(Records from a data source)
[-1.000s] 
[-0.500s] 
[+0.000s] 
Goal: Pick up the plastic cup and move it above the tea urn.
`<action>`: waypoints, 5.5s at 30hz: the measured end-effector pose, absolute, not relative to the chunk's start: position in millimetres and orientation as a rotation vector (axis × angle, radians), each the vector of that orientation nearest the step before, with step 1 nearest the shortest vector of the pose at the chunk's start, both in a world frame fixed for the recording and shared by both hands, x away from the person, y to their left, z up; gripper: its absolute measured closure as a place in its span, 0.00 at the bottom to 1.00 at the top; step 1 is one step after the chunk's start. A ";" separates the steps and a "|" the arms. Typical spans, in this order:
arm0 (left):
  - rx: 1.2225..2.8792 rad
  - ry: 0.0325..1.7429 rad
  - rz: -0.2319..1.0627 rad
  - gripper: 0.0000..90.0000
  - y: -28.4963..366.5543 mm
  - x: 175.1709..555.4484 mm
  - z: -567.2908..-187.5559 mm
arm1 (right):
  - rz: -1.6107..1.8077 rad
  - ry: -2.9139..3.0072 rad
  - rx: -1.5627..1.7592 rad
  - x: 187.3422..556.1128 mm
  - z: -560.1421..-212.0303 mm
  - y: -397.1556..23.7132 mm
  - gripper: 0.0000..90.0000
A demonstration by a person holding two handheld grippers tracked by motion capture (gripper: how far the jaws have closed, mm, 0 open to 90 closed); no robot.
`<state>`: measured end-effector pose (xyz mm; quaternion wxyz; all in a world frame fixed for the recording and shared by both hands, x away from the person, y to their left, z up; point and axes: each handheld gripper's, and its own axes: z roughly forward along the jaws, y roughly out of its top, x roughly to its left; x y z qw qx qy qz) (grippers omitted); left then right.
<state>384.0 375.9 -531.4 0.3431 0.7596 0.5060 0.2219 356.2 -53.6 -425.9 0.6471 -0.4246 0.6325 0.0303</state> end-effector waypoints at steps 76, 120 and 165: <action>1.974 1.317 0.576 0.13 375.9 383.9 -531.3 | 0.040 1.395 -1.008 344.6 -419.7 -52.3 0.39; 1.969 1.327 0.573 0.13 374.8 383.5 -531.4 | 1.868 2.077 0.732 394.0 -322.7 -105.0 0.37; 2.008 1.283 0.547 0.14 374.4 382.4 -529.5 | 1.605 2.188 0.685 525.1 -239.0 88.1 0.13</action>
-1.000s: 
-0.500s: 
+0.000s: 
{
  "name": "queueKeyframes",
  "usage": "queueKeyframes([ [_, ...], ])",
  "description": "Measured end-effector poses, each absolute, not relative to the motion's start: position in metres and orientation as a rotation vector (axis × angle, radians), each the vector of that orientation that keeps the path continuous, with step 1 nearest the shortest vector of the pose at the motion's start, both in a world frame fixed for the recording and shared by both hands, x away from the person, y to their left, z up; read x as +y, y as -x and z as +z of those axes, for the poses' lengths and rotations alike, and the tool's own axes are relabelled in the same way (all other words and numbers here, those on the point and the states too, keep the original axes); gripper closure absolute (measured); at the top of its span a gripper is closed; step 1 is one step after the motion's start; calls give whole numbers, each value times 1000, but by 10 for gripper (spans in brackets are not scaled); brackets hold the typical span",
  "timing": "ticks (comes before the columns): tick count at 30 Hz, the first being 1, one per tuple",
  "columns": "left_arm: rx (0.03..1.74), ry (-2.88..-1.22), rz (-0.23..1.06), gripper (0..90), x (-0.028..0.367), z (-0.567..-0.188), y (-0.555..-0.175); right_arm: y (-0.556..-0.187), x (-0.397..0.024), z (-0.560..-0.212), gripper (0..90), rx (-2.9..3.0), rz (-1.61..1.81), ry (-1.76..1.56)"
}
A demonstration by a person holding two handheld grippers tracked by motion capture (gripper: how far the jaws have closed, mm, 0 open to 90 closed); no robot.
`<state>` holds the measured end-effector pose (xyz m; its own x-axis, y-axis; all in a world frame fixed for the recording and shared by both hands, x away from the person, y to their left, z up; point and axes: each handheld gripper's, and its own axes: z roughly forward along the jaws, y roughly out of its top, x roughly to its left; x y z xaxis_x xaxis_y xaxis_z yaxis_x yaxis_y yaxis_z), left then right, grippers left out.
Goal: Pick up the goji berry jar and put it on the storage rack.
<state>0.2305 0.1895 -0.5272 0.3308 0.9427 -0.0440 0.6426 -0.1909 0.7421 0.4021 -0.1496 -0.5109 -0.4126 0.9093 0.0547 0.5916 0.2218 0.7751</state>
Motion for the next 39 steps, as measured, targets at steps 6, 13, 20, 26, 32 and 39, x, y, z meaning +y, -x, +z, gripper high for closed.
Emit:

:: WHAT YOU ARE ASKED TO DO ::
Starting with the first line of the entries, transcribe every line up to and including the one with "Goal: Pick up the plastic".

:: EXERCISE ANSWER ::
[-1.000s] 
[-0.500s] 
[+0.000s] 
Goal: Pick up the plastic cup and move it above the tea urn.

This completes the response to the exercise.